Nothing in the data may be altered; the answer is a verbatim copy of it.

:: Dataset section ::
· · · ·
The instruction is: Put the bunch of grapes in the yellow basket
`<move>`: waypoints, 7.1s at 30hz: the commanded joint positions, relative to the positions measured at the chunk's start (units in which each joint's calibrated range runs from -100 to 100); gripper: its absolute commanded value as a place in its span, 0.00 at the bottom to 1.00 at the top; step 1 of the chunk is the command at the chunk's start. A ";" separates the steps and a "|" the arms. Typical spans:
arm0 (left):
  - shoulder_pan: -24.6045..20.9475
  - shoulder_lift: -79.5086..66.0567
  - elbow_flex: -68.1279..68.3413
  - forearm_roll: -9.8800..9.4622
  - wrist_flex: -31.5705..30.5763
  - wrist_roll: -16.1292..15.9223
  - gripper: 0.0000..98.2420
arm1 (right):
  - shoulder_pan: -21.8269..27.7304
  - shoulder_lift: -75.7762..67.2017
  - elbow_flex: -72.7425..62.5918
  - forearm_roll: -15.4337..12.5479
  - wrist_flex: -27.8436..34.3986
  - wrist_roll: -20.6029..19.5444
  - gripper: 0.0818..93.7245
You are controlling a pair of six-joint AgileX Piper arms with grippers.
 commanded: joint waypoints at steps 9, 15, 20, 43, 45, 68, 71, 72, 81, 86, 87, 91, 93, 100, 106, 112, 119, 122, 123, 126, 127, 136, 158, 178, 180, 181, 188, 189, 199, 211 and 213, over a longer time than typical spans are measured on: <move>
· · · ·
:: Your response ::
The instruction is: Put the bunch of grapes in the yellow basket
`<move>`: waypoints, 7.1s at 30hz: the commanded joint positions, relative to the positions measured at the chunk's start (units in which each joint's calibrated range runs from -100 to 100); gripper: its absolute commanded value as a place in its span, 0.00 at the bottom to 1.00 at the top; step 1 of the chunk is the command at the chunk's start. A ";" separates the steps and a "|" the arms. Typical spans:
arm0 (left):
  - shoulder_pan: -24.6045..20.9475
  - shoulder_lift: -79.5086..66.0567
  - elbow_flex: -68.1279..68.3413
  - forearm_roll: -9.8800..9.4622
  - wrist_flex: -31.5705..30.5763
  - wrist_roll: -16.1292..15.9223
  - gripper: 0.0000..98.2420
arm1 (right):
  - shoulder_pan: -21.8269..27.7304
  - shoulder_lift: -75.7762..67.2017
  - elbow_flex: -72.7425..62.5918
  - forearm_roll: -15.4337..12.5479
  - wrist_flex: -27.8436..34.3986
  - wrist_roll: -20.6029..19.5444
  - gripper: 0.0818..93.7245
You are controlling a pair of six-joint AgileX Piper arms with grippers.
 commanded: joint waypoints at steps 9, 15, 20, 43, 45, 68, 71, 72, 81, 86, 87, 91, 93, 100, 106, 112, 119, 122, 123, 126, 127, 136, 158, 178, 180, 181, 188, 189, 199, 211 and 213, over a longer time than typical spans are measured on: <move>

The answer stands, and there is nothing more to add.